ÉTUDES HISTORIQUES ET CRITIQUES SUR LES ACTIONS POSSESSOIRES, par M. Esquiron de Parieu, docteur en droit[1]. — La publication de ce livre est plus qu’un acte de goût, c’est un bon exemple : il y a, par le temps qui court, une foule de docteurs qui voudraient être ministres ; nous connaissons moins de ministres qui tiennent beaucoup à leur titre de docteur, quand docteur il y a. Une haute pensée a d’ailleurs inspiré ces Études. L’auteur y montre par l’histoire, par l’examen raisonné des législations et des coutumes, à quelle profondeur l’idée qui soutient notre ordre social, l’idée de la propriété, a pénétré dans la conscience de l’humanité.
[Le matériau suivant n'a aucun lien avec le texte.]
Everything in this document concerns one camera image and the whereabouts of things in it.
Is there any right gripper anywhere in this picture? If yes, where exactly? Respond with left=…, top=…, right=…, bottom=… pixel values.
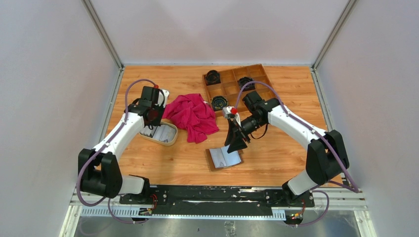
left=224, top=115, right=266, bottom=154

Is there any brown leather card holder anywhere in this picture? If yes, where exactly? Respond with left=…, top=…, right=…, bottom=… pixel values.
left=205, top=146, right=244, bottom=171

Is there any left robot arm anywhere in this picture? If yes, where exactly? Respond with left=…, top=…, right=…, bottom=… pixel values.
left=76, top=86, right=170, bottom=204

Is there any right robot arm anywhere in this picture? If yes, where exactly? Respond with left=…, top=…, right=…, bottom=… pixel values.
left=222, top=91, right=349, bottom=206

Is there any beige oval card box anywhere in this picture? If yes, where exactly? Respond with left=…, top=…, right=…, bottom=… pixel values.
left=139, top=121, right=179, bottom=147

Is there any black coiled belt bottom-left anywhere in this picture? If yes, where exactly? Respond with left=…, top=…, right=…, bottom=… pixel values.
left=210, top=96, right=228, bottom=112

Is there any magenta cloth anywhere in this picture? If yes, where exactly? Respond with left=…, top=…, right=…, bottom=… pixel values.
left=163, top=93, right=219, bottom=144

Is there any wooden compartment tray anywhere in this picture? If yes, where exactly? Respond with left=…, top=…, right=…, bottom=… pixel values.
left=202, top=64, right=275, bottom=117

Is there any black coiled belt centre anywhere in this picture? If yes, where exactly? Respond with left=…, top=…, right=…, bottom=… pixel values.
left=238, top=77, right=255, bottom=91

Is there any black coiled belt top-left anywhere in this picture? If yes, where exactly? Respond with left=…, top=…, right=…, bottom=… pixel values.
left=205, top=70, right=221, bottom=86

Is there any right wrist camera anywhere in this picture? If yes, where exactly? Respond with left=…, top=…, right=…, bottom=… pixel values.
left=222, top=106, right=241, bottom=126

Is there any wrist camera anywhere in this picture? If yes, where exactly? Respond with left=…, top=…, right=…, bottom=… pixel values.
left=222, top=106, right=241, bottom=126
left=158, top=89, right=170, bottom=108

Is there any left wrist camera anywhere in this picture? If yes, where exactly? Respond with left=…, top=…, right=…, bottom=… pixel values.
left=158, top=89, right=170, bottom=108

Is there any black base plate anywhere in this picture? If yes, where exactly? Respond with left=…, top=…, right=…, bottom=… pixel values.
left=119, top=185, right=315, bottom=217

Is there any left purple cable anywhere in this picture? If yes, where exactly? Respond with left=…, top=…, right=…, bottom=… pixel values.
left=76, top=79, right=160, bottom=225

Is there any purple cable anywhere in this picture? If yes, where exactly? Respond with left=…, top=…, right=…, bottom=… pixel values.
left=234, top=80, right=360, bottom=228
left=76, top=79, right=160, bottom=225

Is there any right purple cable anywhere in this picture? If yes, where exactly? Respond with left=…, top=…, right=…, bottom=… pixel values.
left=234, top=80, right=360, bottom=228

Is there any aluminium frame rail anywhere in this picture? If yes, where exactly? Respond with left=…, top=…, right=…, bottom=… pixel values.
left=60, top=184, right=376, bottom=237

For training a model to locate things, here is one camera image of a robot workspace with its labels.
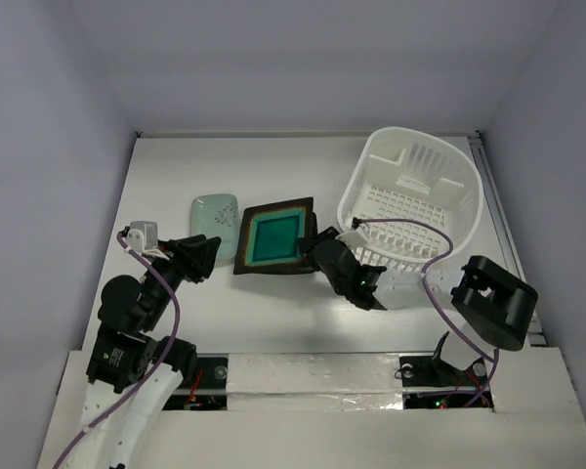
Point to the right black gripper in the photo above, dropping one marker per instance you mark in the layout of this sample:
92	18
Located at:
323	249

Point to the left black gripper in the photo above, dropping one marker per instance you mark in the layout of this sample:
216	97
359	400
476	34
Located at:
194	254

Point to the black plain plate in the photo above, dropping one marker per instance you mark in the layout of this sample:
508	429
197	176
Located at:
273	239

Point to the light green speckled plate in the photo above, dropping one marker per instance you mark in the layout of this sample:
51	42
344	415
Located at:
217	215

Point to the black floral plate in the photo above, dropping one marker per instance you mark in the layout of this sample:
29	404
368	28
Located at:
312	225

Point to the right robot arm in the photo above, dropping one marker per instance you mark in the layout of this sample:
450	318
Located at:
486	308

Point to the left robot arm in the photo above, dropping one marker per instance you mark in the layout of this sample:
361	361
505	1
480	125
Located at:
137	360

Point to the white plastic dish rack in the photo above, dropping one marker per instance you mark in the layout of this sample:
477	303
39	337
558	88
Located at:
416	195

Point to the foil covered front board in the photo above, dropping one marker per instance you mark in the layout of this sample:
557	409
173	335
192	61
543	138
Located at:
535	422

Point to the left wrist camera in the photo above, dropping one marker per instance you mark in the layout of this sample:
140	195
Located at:
142	236
Il révèle, en étudiant leurs effets, ces précautions jalouses, accumulées par la sagesse des siècles, pour consolider non-seulement la propriété même, mais encore la possession, qui n’en est que le signe ; il fait toucher du doigt la nécessité et la légitimité du dogme de l’appropriation individuelle, ce point de mire de nos grands réformateurs d’aujourd’hui. Or, comme les actions possessoires sont peut-être l’expression la plus vive et la plus saillante de ce principe social, comme elles constituent, selon l’ingénieuse comparaison de l’auteur, les ouvrages avancés destinés à défendre les abords de la propriété, il en présente l’histoire, qu’il reconstruit avec toutes les ressources d’une sévère et infatigable érudition. Ce livre, écrit avec une concision qui donne à la pensée tout son relief n’est pas seulement un précieux tribut offert à la science ; c’est un service rendu à la société. Les découvertes qu’il renferme confirment la réputation du jurisconsulte ; l’idée-mère qui l’a produit honore l’homme politique.



V. DE MARS.
  1. Chez Joubert, rue des Grés.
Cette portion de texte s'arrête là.